Source data:
—————

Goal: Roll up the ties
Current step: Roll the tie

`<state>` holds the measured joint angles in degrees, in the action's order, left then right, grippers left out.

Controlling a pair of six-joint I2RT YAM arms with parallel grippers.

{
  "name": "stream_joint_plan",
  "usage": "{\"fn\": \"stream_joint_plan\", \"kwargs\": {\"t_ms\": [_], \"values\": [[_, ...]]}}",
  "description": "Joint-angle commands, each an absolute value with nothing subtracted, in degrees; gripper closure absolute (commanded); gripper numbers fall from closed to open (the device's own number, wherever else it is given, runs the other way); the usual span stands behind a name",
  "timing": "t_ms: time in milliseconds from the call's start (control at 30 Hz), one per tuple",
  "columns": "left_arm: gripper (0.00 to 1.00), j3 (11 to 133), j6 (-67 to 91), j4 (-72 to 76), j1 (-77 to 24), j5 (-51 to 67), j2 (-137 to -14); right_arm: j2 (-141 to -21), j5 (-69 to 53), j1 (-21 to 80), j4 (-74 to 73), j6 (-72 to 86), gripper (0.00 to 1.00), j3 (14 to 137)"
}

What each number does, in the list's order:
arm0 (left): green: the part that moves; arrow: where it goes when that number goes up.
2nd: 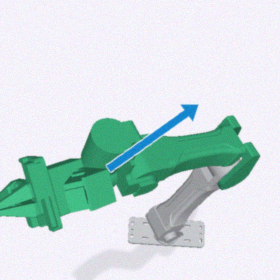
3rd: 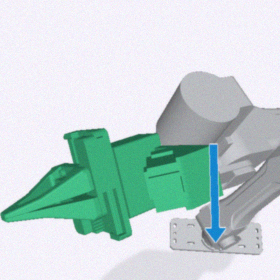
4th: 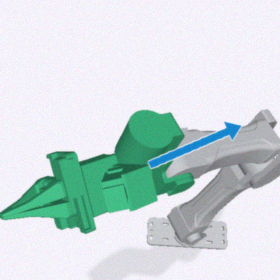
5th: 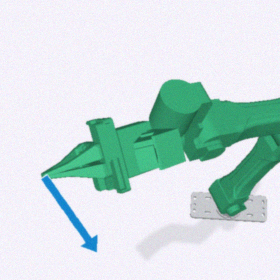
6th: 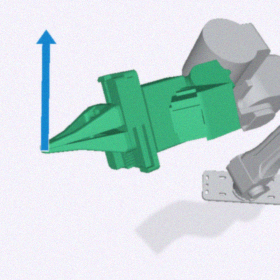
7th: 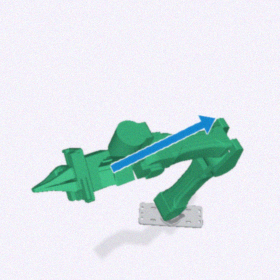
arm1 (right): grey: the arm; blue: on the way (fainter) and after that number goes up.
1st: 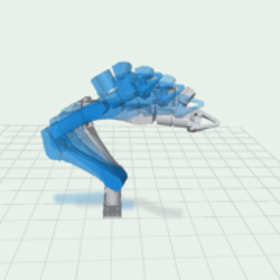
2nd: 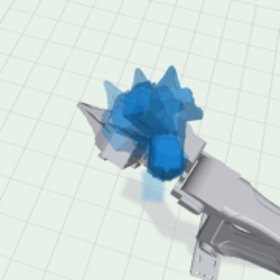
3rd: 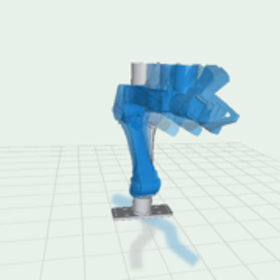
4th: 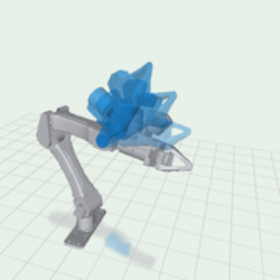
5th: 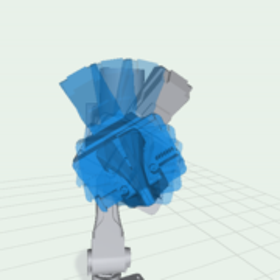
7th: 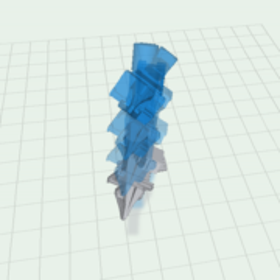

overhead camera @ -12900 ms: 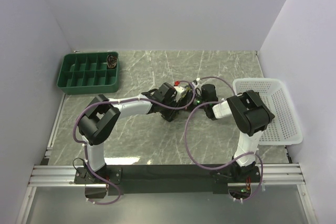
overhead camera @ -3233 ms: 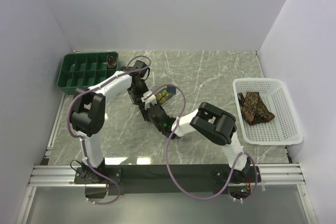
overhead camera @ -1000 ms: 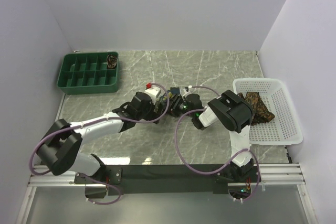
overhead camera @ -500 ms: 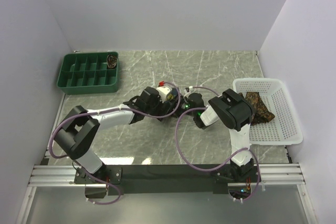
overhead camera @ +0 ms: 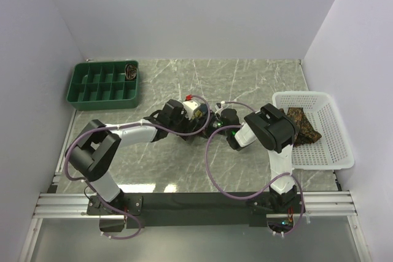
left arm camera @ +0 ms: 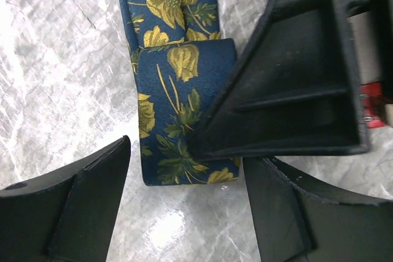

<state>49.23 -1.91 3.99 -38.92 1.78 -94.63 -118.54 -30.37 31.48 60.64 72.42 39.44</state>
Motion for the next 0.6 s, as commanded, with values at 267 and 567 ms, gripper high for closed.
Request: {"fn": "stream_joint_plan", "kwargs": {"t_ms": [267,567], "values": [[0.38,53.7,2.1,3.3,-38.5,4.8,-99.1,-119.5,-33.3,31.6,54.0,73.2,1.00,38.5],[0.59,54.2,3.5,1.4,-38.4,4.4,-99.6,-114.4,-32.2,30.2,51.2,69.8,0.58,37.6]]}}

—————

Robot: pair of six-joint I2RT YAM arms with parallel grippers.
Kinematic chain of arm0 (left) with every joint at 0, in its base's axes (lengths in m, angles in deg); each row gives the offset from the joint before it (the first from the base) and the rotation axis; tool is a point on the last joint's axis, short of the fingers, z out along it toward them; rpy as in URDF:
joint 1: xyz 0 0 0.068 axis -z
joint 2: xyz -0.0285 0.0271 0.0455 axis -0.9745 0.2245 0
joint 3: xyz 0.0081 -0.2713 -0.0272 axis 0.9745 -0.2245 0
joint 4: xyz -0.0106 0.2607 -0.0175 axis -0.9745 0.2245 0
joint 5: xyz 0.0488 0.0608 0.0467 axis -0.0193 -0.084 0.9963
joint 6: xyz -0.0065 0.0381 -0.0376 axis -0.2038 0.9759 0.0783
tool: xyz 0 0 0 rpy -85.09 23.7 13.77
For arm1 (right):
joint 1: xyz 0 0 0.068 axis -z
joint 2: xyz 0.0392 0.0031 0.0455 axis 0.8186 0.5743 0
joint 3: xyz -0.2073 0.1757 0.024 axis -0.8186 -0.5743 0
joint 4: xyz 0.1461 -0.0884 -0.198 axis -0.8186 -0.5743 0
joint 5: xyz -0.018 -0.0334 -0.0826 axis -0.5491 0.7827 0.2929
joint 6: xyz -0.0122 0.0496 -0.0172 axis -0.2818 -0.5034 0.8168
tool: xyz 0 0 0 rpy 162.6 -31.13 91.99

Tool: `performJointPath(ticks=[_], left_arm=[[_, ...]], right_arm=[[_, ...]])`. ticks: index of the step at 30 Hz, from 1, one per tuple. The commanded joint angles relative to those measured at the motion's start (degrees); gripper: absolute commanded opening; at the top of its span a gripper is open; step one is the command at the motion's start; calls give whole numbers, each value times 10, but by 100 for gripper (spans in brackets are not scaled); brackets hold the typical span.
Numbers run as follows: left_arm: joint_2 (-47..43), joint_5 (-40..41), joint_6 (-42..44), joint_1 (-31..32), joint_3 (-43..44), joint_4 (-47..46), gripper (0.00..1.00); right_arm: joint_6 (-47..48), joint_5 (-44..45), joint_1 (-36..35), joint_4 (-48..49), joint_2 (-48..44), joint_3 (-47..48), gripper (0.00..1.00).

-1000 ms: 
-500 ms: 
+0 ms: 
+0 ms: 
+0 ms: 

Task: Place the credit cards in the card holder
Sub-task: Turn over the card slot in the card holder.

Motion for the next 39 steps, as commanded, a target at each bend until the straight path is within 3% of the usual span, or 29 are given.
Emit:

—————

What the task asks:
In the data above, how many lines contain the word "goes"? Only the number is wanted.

Task response:
2